Abstract: We define two new notions of projection of a stochastic differential equation (SDE) onto a submanifold: the Ito-vector and Ito-jet projections. This allows one to systematically develop low dimensional approximations to high dimensional SDEs using differential geometric techniques. The approach generalizes the notion of projecting a vector field onto a submanifold in order to derive approximations to ordinary differential equations, and improves the previous Stratonovich projection method by adding optimality analysis and results. Indeed, just as in the case of ordinary projection, our definitions of projection are based on optimality arguments and give in a well-defined sense "optimal" approximations to the original SDE in the mean-square sense. We also show that the Stratonovich projection satisfies an optimality criterion that is more ad hoc and less appealing than the criteria satisfied by the Ito projections we introduce.
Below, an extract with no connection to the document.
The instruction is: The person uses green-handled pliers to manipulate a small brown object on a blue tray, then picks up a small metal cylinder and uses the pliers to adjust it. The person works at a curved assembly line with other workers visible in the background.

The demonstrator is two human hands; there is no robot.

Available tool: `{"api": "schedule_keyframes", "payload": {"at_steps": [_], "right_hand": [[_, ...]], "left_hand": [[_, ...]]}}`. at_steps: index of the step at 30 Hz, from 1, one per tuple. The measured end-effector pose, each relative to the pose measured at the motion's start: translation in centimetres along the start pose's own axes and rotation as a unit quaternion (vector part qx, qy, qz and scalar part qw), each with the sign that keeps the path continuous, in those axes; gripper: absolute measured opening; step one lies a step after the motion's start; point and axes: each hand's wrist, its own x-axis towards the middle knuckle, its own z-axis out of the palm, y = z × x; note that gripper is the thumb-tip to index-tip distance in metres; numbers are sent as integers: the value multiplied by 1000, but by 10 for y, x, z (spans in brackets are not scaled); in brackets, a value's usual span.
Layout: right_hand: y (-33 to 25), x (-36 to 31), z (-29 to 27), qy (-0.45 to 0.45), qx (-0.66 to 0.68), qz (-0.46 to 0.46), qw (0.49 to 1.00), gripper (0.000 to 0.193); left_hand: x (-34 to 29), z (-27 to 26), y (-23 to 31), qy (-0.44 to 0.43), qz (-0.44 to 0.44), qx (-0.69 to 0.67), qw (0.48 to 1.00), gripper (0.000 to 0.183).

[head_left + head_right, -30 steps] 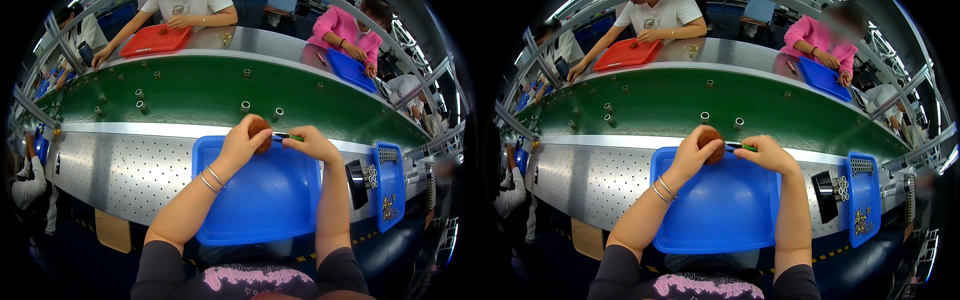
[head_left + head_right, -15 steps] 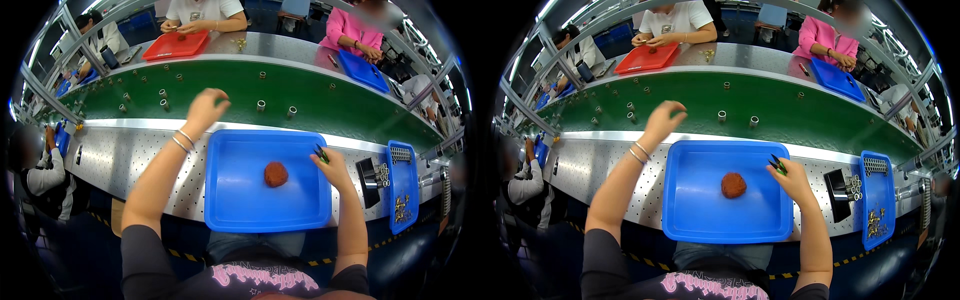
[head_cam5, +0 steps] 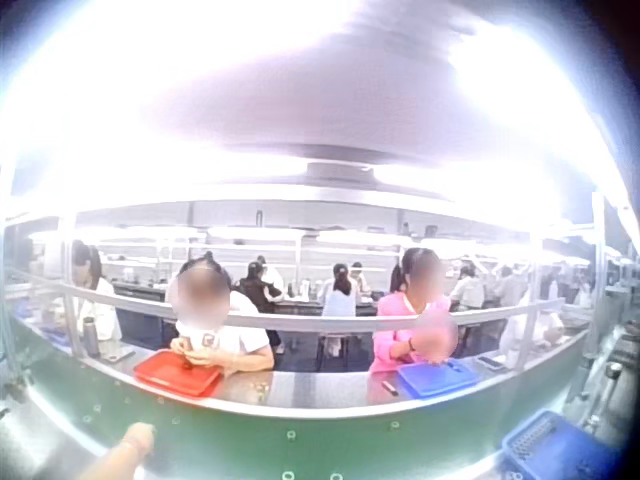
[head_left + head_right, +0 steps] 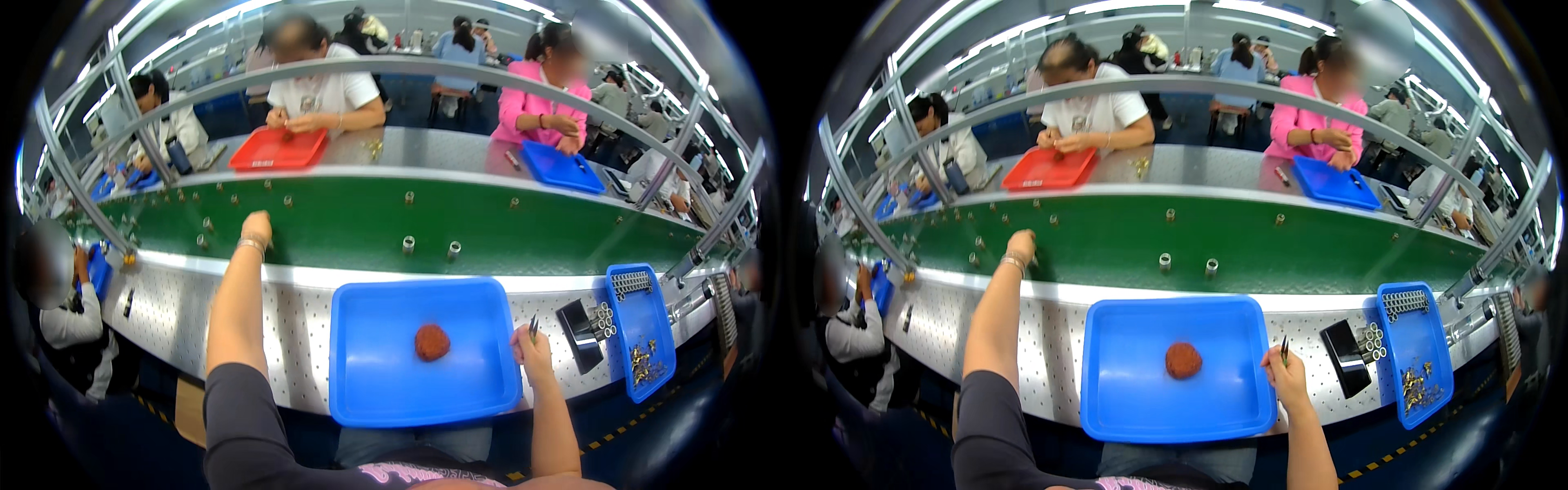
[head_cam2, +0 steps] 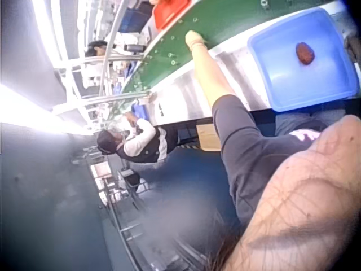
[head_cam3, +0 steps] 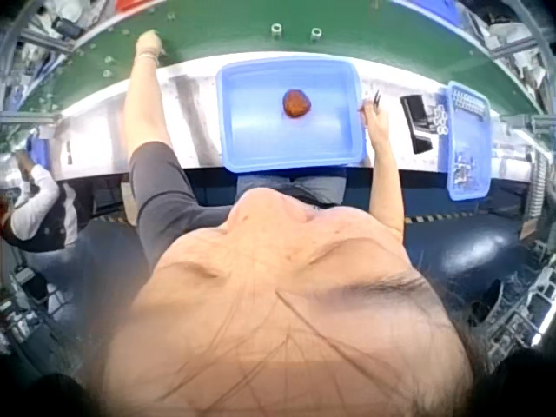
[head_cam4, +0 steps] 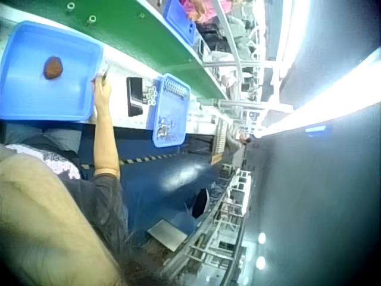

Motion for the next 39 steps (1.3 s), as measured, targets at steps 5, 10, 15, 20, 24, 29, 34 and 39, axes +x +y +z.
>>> {"api": "schedule_keyframes", "payload": {"at_steps": [5,10,15,20,24,29,34,39], "right_hand": [[-19,-11,8,-20,-24,-14,999,29],[-26,-15,22,-20,-107,-122,987,20],[-43,-24,42,-58,-252,-115,959,15],[-48,-27,72,-88,-250,-220,939,25],[-48,-38,86,-129,-266,-247,923,37],[-38,-51,80,-149,-332,-260,894,31],[-31,-56,63,-201,-374,-222,878,25],[-29,-55,41,-75,-222,-132,963,12]], "left_hand": [[6,-7,5,22,-43,-27,998,20],[-13,-37,14,181,40,-124,975,16],[-100,-87,113,21,128,-357,925,20],[-215,-127,193,-183,242,-477,825,24],[-271,-151,232,-242,368,-410,799,28],[-293,-147,246,-289,359,-429,777,29],[-302,-137,253,-334,360,-441,751,33],[-278,-128,264,-180,368,-455,791,31]]}}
As an application we consider approximating the solution of the non-linear filtering problem with a Gaussian distribution and show how the newly introduced Ito projections lead to optimal approximations in the Gaussian family and briefly discuss the optimal approximation for more general families of distribution. We perform a numerical comparison of our optimally approximated filter with the classical Extended Kalman Filter to demonstrate the efficacy of the approach.